Seine-Maritime à la loupe, suite
mardi 20 janvier 2009
Pour vous donner l'envie d'y plonger :
“Assieds-toi, j’ai quelque chose à te dire”. C’est par ces mots que Catherine Gruel a accueilli son mari Dominique, le 10 décembre, et tous deux me répètent la phrase. Elle venait d’apprendre d’une délégué CGT qu’il était licencié de sa société de sous-traitance automobile, EMT Composants, après presque vingt ans de maison. Ce fut “un mauvais cadeau de Noël”. Le soir même, Dominique, 49 ans et 1 600 euros de salaire net, “grâce aux primes du travail de nuit”, partait à Caudebec-les-Elbeuf prendre son service.

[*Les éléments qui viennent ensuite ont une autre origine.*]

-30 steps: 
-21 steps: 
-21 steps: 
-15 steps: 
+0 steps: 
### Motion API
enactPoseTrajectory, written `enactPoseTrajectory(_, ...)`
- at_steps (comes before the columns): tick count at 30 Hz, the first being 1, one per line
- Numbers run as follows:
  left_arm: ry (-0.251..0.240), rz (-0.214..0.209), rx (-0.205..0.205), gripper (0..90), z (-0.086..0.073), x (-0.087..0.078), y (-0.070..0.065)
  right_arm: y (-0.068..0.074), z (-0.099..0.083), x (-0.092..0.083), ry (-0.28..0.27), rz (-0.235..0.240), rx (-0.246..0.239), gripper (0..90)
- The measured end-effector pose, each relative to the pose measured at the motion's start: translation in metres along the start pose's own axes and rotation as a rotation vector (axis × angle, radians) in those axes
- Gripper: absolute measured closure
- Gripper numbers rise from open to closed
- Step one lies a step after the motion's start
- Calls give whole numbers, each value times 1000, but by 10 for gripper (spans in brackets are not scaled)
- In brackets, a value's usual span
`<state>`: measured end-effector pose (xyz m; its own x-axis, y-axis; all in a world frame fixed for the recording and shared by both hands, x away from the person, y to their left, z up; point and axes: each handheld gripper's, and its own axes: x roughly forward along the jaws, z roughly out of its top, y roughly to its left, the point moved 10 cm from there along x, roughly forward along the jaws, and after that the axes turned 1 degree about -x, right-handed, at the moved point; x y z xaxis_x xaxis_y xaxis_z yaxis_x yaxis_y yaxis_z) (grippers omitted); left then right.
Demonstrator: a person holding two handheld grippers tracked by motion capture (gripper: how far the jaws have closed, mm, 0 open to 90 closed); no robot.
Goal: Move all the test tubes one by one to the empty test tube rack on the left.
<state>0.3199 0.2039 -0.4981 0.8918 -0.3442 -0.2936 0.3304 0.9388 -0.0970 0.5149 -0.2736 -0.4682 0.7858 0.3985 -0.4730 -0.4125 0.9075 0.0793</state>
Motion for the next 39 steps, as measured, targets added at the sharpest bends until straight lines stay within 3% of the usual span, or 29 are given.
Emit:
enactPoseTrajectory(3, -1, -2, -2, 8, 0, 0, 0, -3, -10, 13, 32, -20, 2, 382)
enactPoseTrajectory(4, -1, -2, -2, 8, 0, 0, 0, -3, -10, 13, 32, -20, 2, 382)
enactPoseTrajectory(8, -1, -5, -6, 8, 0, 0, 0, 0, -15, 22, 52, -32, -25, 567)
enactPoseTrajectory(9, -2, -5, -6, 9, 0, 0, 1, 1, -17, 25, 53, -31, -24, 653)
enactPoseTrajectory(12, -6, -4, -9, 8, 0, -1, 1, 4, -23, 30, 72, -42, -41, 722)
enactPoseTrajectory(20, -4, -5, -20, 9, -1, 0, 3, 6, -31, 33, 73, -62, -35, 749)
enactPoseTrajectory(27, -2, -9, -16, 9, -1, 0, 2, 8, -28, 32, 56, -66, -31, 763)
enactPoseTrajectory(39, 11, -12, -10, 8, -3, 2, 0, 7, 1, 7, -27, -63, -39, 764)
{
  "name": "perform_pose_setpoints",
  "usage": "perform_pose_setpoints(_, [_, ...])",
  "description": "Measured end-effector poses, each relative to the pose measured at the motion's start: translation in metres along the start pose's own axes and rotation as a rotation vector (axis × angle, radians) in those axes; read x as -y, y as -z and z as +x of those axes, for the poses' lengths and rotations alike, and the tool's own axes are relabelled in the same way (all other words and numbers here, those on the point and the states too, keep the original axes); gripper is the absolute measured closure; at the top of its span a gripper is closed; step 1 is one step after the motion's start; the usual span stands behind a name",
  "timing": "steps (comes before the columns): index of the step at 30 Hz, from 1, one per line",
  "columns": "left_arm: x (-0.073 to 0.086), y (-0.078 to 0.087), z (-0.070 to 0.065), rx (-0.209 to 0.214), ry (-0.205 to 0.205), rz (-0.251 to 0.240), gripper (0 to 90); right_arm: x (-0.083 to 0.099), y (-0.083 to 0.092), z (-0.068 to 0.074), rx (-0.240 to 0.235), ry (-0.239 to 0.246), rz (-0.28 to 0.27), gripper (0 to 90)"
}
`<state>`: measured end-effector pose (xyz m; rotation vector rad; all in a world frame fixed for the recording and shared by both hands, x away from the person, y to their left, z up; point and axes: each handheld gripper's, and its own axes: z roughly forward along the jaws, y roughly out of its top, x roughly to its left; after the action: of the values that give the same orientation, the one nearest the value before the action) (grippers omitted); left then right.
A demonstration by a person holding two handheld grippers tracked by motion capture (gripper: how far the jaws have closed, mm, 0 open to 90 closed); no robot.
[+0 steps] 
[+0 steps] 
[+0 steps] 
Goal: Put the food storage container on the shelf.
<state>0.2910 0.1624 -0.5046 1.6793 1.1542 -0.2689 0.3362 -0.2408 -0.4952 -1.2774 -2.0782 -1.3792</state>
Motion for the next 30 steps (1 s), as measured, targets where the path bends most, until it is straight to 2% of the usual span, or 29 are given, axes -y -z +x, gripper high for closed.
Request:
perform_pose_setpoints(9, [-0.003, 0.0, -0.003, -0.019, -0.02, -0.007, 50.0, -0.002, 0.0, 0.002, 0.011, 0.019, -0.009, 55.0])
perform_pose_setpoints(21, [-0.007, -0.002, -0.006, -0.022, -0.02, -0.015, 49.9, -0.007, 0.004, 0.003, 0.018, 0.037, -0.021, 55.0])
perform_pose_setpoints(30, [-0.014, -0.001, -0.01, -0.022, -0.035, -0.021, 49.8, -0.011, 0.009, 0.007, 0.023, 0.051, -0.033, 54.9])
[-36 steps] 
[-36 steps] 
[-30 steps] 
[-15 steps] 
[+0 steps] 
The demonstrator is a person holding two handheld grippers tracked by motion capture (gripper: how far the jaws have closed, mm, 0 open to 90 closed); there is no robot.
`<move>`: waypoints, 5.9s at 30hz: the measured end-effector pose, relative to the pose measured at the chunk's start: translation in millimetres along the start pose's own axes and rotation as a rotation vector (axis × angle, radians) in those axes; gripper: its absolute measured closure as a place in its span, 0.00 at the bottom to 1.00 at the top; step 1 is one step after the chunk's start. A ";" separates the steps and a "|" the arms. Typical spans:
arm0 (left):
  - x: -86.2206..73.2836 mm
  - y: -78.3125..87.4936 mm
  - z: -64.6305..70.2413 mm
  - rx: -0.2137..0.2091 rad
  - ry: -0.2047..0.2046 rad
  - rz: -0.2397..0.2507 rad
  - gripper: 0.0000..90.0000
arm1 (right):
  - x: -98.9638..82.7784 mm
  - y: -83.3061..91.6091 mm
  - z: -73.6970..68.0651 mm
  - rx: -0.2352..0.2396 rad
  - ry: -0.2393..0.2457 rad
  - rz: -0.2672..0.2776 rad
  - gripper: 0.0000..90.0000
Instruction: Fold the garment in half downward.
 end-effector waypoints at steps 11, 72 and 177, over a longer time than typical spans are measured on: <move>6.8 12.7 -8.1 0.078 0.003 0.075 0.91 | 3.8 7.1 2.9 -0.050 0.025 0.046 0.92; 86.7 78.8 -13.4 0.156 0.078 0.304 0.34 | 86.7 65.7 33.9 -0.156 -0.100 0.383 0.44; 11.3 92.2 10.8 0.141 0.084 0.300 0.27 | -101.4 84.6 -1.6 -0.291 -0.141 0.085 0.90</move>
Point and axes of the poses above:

Cette nuit-là, Dominique et les autres ont joué aux cartes. Le lendemain, il a reçu sa lettre de licenciement, qu’il m’a autorisée à photographier. Comme les 124 autres concernés, Dominique s’était “battu” pour que l’entreprise, placée en redressement judiciaire fin mai, soit reprise par Autoliv, son propriétaire d’avant 2002. Ca a marché, avec pour corollaire des licenciements, dont il ne pensait pas faire partie, “parce tout le monde disait qu’ils auraient besoin des chefs de chaîne, comme moi. Et parce qu’ils savaient que ma femme était au chômage”. Et pour cause : Catherine travaillait aussi chez EMT, comme intérimaire, jusqu’en avril. “Quand les deux membres d’un couple étaient à EMT, ils avaient dit qu’ils licencieraient un des deux. Mais parfois, ils ont gardé les deux. Je n’ai pas de jalousie, tant mieux pour eux. Mais on dirait qu’ils ont choisi avec un bandeau sur les yeux. Comme un jeu de dames, et ils déplaçaient des pions”, explique Dominique. Comme si ne jamais être absent, et de “toujours dépanner quand on l’appelait pendant les vacances” n’avait pas compté. Le surlendemain, il y avait une réunion à l’ANPE. “À chaud, comme ça, après trente ans sans y aller, ça m’a un peu traumatisé. J’avais l’impression de retourner à l’école, d’être un peu rabaissé. Moralement”.